• _INFORMATION PROVIDED_
···
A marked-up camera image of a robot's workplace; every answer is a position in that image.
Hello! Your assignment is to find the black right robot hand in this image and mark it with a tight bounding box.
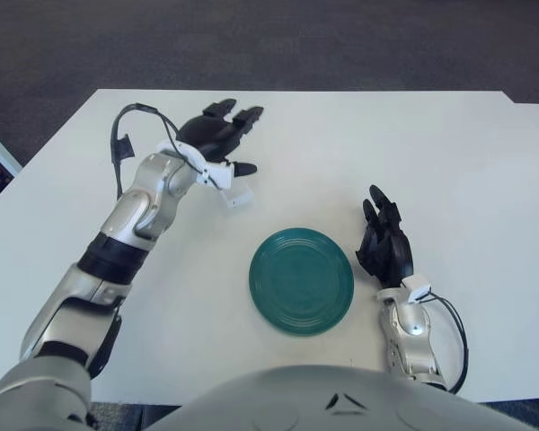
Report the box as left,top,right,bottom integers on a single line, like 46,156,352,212
353,184,415,288

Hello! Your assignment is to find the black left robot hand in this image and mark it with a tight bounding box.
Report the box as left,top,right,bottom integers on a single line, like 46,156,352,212
177,98,265,179

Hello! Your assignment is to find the white square charger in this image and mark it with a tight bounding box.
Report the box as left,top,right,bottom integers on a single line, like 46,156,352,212
219,181,254,211

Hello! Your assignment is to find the green round plate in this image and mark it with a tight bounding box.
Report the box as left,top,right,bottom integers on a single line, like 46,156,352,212
249,227,356,337

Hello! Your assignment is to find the grey robot torso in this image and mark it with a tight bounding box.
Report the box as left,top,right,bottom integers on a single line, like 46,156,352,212
146,364,539,431

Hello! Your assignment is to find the white shelf board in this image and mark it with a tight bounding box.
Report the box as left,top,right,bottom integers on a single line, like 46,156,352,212
0,120,23,180

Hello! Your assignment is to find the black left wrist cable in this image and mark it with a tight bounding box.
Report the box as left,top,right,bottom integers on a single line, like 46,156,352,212
110,102,183,198

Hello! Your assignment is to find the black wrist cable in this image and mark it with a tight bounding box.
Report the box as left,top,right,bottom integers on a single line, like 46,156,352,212
110,102,183,198
429,291,471,394

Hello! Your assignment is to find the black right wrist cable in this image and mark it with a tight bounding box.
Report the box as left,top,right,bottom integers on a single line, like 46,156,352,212
429,291,471,394

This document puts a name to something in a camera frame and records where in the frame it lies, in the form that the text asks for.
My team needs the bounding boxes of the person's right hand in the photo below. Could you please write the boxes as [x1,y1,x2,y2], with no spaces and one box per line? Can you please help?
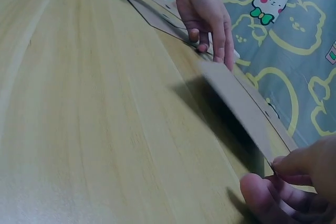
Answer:
[240,134,336,224]

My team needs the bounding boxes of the person's left hand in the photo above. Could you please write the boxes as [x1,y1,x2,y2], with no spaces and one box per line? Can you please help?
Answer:
[160,0,236,72]

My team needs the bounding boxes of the brown cardboard box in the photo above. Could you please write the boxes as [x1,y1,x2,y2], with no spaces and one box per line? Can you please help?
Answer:
[91,0,299,175]

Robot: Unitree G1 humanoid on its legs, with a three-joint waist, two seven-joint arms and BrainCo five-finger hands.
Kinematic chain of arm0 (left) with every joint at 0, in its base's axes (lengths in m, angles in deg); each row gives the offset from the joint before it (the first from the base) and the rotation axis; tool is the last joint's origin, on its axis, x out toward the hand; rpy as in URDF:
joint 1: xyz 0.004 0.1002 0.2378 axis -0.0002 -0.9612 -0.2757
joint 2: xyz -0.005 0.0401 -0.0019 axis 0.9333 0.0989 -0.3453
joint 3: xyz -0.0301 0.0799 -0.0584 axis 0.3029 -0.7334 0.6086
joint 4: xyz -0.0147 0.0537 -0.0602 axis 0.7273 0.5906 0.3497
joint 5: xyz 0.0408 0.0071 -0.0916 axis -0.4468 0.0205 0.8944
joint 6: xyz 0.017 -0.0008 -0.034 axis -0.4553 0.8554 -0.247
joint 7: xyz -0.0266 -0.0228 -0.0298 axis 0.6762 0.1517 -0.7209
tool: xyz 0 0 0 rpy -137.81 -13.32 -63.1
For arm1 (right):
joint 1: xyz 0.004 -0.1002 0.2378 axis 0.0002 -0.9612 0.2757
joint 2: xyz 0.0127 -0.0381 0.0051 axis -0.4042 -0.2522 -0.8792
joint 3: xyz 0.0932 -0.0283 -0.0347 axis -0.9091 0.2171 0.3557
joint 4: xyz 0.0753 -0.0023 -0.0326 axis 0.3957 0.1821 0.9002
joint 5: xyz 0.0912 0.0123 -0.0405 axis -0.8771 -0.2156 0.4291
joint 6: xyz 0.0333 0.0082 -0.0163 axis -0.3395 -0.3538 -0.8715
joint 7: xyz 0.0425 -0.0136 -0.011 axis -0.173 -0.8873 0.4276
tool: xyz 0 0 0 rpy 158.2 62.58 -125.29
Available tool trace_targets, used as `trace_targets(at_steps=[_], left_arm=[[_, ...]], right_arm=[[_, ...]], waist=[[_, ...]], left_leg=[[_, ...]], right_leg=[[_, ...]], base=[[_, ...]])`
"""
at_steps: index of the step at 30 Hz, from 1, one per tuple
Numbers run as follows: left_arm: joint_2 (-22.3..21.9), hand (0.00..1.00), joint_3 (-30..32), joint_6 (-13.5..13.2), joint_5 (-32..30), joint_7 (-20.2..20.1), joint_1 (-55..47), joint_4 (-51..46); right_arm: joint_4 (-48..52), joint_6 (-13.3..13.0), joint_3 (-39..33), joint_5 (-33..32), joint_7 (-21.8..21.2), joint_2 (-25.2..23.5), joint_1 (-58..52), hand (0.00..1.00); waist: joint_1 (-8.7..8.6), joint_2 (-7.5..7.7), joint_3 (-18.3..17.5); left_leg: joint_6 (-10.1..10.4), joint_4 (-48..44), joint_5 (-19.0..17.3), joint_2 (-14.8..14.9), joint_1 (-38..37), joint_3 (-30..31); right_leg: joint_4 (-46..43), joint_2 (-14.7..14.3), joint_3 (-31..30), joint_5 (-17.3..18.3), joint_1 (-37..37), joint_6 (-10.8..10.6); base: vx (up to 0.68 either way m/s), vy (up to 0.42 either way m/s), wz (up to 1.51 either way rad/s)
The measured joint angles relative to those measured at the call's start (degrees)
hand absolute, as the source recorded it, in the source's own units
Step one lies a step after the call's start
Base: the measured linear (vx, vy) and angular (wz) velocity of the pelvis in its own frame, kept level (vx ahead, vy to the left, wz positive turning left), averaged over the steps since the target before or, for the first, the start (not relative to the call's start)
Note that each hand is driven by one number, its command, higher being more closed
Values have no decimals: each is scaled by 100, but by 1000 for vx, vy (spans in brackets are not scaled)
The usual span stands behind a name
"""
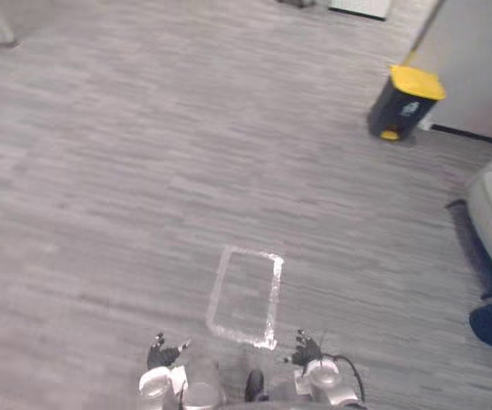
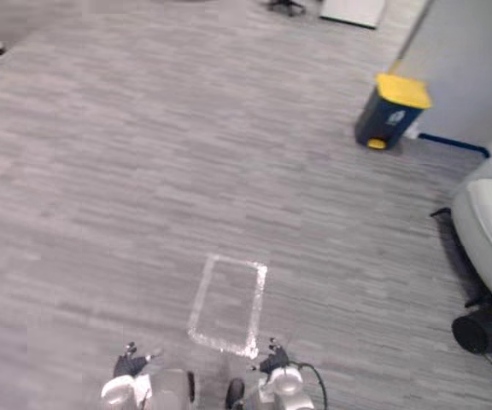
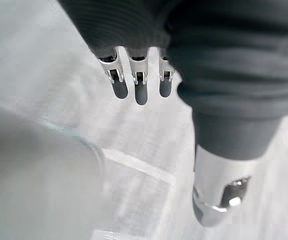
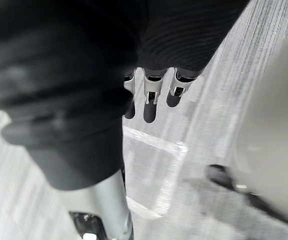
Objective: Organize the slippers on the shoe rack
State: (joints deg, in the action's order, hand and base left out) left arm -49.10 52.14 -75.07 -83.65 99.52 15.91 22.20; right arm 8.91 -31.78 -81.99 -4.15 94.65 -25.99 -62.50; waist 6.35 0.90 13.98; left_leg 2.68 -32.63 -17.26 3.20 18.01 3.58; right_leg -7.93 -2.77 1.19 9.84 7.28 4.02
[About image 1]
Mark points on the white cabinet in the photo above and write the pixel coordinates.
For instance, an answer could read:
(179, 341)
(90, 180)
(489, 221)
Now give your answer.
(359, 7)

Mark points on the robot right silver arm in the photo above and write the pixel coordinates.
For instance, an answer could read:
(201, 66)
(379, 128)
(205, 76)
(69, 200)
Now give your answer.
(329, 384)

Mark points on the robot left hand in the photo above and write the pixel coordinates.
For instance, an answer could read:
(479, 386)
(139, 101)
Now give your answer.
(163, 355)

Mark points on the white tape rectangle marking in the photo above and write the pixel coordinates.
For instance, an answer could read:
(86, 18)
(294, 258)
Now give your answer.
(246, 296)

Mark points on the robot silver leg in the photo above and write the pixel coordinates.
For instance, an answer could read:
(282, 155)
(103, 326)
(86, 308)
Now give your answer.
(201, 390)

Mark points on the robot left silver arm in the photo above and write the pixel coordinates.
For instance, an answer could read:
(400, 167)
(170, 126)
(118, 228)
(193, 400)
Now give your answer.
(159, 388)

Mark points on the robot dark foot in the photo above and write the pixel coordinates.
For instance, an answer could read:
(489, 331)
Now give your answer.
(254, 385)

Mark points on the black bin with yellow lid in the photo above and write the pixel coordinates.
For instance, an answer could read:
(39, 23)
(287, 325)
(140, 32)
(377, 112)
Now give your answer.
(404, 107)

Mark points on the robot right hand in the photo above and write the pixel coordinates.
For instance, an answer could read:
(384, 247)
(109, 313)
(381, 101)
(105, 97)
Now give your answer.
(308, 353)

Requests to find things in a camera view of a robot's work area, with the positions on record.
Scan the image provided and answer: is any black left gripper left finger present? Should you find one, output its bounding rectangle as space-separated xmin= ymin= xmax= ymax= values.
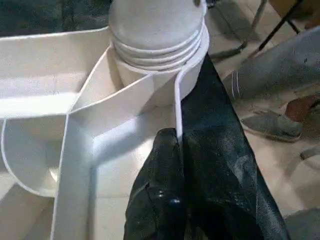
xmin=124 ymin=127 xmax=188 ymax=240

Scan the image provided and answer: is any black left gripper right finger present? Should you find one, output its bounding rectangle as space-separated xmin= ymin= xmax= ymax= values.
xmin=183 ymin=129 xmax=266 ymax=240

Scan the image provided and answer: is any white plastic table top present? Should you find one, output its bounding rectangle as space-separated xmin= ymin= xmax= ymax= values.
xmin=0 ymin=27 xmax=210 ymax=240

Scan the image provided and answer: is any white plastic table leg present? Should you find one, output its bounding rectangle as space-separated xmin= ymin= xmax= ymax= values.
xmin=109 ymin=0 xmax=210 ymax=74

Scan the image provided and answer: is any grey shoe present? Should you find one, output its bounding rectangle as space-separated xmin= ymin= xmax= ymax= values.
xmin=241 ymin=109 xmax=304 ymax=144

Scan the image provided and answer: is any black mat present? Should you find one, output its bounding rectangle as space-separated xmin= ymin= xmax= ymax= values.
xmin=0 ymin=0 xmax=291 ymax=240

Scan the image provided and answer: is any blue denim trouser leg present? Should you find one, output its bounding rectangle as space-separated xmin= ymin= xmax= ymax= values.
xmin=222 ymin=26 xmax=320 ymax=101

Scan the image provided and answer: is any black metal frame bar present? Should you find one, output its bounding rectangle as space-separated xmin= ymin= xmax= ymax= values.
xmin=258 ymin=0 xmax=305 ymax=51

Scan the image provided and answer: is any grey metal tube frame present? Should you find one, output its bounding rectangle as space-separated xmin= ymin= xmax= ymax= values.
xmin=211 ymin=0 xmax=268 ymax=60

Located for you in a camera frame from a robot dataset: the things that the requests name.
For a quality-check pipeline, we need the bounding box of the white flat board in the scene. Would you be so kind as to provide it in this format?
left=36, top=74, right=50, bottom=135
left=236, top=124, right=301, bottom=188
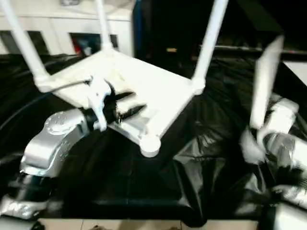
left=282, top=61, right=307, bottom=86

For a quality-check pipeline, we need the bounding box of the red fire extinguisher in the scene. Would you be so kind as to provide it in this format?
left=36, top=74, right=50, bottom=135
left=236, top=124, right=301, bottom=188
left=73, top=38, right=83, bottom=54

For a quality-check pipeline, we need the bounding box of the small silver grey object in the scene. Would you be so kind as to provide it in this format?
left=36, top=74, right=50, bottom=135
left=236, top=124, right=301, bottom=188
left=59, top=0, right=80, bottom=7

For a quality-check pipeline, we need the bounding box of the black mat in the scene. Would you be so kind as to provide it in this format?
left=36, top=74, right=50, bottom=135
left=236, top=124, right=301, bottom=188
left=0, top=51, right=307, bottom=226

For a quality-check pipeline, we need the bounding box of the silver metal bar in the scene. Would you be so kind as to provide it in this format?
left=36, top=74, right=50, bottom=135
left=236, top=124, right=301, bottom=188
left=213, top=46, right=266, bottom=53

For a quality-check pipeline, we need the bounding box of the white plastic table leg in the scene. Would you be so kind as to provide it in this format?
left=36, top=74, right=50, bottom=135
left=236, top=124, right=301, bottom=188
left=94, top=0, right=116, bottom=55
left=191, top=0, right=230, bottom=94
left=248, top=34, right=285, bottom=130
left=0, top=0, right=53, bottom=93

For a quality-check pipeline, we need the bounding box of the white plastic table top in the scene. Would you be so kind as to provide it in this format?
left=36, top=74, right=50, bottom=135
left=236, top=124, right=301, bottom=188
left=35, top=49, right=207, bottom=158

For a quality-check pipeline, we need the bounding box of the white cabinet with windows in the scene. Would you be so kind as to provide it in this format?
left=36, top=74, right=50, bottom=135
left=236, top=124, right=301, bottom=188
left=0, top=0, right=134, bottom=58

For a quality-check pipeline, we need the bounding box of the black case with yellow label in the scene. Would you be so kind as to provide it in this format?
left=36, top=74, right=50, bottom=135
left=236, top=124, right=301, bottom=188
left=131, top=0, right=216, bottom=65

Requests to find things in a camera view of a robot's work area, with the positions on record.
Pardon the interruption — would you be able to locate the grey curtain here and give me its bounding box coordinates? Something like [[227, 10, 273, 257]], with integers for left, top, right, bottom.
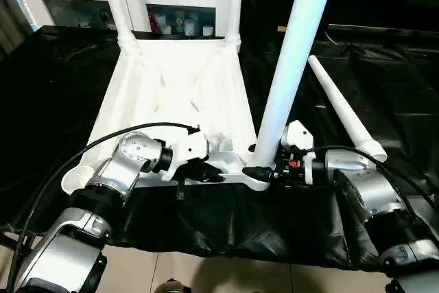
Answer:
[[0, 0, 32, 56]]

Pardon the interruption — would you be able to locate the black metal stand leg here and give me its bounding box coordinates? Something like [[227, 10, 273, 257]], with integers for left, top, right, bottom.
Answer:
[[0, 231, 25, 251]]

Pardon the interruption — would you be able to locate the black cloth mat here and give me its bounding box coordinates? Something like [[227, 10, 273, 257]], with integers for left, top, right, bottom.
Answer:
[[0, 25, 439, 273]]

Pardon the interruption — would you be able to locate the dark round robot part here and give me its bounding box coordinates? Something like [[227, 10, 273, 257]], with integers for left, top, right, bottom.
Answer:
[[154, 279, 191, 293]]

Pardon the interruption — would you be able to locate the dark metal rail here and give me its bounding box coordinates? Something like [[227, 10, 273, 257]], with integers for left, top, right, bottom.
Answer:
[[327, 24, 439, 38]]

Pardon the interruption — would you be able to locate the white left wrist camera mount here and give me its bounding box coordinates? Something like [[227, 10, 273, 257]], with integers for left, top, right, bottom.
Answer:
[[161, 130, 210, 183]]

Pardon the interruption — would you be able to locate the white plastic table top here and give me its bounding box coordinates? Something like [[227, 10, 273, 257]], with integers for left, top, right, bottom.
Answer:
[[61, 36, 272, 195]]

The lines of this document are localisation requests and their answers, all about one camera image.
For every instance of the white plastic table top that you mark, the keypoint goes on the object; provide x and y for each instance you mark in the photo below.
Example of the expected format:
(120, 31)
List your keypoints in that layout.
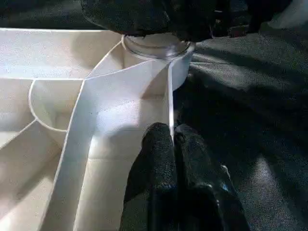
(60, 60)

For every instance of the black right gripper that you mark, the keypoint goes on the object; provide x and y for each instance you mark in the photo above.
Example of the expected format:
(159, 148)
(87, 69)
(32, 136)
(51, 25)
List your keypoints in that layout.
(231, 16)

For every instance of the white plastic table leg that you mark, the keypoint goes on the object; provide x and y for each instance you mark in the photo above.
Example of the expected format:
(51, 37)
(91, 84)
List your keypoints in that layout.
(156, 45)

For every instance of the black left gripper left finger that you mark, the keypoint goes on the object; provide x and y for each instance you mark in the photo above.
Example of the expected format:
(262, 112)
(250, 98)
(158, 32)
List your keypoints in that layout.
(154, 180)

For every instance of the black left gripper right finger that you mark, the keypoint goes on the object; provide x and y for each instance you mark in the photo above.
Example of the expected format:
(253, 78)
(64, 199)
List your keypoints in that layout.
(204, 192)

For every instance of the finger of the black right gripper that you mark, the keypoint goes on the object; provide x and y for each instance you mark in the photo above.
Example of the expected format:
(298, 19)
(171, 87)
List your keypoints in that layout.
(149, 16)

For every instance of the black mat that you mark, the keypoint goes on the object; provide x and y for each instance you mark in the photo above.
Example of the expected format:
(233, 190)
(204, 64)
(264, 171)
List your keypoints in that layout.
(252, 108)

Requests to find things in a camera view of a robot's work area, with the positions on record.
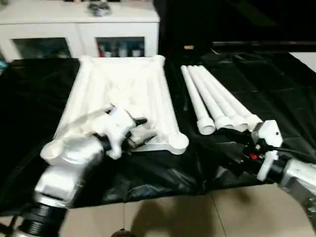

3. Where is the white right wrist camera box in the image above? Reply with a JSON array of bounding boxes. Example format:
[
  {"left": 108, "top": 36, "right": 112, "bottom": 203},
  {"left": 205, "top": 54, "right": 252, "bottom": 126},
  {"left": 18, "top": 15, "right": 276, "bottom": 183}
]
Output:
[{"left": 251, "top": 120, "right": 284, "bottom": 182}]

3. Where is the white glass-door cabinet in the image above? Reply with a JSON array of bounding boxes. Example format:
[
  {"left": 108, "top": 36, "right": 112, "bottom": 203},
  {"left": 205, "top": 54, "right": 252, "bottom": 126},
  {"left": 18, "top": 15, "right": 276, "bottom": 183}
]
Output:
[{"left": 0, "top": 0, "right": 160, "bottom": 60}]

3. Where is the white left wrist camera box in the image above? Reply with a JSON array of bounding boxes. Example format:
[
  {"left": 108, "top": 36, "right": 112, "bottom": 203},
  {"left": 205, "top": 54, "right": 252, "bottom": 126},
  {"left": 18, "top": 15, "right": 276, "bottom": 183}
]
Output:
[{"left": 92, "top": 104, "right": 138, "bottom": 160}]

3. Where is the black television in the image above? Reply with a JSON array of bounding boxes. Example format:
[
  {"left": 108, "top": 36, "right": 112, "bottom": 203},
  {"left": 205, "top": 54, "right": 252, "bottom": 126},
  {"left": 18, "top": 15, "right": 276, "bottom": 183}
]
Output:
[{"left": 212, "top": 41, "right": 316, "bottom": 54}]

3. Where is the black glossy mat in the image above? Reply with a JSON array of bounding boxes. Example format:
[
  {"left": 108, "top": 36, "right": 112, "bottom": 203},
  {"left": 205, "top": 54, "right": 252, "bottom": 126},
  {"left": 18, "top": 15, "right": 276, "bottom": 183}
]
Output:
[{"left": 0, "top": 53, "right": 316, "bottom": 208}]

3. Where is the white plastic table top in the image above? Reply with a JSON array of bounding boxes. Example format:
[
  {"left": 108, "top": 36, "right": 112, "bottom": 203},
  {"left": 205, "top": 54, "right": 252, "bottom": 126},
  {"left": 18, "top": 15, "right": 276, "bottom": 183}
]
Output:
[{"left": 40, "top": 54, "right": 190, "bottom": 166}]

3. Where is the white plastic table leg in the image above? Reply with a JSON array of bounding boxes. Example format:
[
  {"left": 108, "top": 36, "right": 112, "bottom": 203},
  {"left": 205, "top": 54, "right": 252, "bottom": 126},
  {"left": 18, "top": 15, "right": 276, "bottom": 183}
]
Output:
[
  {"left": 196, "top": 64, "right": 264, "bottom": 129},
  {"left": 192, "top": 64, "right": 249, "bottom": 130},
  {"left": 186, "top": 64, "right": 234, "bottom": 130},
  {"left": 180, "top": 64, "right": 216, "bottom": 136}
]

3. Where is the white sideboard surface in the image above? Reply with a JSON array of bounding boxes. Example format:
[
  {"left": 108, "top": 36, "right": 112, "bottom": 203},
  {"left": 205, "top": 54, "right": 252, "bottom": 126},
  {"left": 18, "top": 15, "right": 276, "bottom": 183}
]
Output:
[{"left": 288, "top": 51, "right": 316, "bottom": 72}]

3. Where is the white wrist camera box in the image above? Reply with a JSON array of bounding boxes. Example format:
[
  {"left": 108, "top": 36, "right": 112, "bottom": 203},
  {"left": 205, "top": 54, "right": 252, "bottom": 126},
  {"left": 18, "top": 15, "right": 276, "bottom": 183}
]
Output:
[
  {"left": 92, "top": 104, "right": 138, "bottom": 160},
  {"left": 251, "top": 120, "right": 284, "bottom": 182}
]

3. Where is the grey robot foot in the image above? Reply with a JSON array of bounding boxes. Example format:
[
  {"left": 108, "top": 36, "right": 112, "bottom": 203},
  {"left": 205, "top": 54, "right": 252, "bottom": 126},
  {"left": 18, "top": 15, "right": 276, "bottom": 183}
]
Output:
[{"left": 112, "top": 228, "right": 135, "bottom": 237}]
···
• _EXERCISE OBJECTIVE_
Where the word "every" appears in a line of the entries above, count that line; give only the number.

• _RESPONSE FOR THIS EXERCISE_
9